Problem description = Where the string "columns" shows up in a line of the records, copy that line.
### Source material
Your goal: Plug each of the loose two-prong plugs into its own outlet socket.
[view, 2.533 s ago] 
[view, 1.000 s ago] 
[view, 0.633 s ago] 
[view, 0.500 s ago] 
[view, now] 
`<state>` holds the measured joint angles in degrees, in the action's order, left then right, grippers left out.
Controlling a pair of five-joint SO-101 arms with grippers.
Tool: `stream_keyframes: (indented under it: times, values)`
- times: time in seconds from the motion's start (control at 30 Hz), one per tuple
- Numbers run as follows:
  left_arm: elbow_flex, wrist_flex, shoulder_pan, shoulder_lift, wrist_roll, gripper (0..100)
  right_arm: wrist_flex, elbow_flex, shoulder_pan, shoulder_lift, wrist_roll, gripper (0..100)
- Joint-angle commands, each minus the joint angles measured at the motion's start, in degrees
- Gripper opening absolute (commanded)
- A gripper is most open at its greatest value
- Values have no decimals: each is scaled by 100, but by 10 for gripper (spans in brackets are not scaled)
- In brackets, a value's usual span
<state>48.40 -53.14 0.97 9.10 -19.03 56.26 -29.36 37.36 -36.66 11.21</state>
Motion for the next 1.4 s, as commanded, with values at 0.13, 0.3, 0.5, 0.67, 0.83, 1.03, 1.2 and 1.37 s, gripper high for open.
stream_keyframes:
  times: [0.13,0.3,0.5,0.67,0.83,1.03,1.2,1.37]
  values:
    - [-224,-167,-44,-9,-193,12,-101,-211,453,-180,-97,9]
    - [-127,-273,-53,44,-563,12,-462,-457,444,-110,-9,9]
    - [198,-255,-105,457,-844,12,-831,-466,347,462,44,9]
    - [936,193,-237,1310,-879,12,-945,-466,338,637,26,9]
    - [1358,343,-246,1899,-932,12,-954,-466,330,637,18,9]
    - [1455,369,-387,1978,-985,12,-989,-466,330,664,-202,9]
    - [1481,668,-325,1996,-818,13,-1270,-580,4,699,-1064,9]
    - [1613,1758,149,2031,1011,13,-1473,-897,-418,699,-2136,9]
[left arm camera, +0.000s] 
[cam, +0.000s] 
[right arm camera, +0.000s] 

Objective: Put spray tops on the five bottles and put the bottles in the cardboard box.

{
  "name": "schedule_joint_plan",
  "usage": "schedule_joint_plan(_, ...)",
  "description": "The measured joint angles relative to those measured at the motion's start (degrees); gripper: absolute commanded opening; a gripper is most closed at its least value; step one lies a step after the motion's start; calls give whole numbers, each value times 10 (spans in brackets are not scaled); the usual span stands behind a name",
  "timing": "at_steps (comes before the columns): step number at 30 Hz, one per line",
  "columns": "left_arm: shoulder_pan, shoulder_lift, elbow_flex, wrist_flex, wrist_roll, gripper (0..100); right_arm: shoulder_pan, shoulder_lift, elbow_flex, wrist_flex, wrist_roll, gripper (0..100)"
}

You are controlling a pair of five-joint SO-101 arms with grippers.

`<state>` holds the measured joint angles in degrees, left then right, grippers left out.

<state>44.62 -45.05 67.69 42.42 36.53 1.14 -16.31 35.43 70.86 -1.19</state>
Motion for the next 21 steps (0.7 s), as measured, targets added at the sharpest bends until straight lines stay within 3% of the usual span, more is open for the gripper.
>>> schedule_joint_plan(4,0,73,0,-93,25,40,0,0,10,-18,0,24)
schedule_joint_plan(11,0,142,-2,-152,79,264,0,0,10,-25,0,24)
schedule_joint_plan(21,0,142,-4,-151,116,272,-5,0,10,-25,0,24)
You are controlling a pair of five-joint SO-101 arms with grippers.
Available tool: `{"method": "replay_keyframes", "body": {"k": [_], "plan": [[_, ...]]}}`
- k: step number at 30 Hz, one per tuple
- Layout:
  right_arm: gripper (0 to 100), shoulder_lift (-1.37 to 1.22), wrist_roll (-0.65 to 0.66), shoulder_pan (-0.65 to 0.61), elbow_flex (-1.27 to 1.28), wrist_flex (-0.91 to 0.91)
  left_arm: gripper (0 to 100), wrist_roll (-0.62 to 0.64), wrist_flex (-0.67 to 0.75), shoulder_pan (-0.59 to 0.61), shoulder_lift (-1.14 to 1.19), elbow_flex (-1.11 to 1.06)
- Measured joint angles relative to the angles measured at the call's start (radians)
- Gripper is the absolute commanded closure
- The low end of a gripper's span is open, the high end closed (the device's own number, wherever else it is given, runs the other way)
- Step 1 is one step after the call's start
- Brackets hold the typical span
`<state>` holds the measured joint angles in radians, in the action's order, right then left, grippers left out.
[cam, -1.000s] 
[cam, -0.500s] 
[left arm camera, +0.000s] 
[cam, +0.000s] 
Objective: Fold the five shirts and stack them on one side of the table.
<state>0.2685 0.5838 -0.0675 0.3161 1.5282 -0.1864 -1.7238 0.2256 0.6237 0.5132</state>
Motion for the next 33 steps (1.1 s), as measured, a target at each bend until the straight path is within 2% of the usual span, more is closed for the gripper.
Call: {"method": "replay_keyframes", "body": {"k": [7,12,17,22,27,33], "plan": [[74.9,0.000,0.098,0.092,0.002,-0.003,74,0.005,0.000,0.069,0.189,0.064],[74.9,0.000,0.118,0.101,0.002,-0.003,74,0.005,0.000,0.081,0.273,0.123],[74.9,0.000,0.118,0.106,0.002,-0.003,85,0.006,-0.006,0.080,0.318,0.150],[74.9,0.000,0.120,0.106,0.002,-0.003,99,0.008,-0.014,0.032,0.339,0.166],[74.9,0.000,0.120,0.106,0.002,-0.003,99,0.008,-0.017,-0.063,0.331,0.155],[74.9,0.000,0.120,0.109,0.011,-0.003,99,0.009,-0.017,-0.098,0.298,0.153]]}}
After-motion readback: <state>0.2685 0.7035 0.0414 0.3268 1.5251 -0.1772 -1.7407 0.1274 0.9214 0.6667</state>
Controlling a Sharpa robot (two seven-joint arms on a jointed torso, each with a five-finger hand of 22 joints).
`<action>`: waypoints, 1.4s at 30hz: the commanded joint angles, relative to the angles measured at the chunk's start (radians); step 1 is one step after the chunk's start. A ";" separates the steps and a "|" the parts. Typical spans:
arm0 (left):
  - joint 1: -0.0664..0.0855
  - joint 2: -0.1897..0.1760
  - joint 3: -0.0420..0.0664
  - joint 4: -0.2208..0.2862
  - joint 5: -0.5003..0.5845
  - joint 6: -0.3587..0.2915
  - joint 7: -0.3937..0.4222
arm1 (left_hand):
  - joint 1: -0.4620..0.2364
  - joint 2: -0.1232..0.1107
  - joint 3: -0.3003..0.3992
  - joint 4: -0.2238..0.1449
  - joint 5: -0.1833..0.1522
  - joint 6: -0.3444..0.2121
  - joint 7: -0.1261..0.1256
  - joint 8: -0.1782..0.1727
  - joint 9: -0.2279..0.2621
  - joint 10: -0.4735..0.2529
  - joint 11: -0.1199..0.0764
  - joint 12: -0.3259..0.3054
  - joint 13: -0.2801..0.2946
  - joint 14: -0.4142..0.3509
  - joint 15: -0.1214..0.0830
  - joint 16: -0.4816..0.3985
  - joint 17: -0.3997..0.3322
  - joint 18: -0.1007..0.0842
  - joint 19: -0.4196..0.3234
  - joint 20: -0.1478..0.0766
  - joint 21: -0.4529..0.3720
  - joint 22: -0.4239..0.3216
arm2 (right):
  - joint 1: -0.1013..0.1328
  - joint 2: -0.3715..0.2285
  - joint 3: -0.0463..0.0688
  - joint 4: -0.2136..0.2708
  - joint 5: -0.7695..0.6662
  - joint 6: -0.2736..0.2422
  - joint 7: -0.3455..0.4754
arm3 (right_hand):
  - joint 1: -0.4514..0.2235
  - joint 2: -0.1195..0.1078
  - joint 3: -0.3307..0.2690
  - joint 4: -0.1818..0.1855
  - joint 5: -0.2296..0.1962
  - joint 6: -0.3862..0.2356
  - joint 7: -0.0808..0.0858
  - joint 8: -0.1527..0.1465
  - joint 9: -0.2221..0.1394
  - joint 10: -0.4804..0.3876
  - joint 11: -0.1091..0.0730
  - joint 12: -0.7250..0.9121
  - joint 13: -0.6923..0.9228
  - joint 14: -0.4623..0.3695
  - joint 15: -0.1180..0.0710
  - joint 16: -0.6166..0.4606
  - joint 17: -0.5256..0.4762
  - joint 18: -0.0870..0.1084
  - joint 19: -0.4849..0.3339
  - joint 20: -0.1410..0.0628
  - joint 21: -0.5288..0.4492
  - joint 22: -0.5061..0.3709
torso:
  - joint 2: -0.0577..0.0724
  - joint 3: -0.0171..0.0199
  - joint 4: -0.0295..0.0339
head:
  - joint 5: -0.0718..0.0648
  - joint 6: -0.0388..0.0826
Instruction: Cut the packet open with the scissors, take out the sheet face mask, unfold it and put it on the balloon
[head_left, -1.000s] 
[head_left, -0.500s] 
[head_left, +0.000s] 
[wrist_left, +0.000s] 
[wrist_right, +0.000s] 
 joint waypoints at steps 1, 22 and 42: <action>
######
Your response =
  "timing": "at_steps (comes before the columns): step number at 30 Hz, one per line",
  "columns": "left_arm: shoulder_pan, shoulder_lift, elbow_flex, wrist_flex, wrist_roll, gripper (0..100); right_arm: shoulder_pan, shoulder_lift, elbow_flex, wrist_flex, wrist_roll, gripper (0..100)"

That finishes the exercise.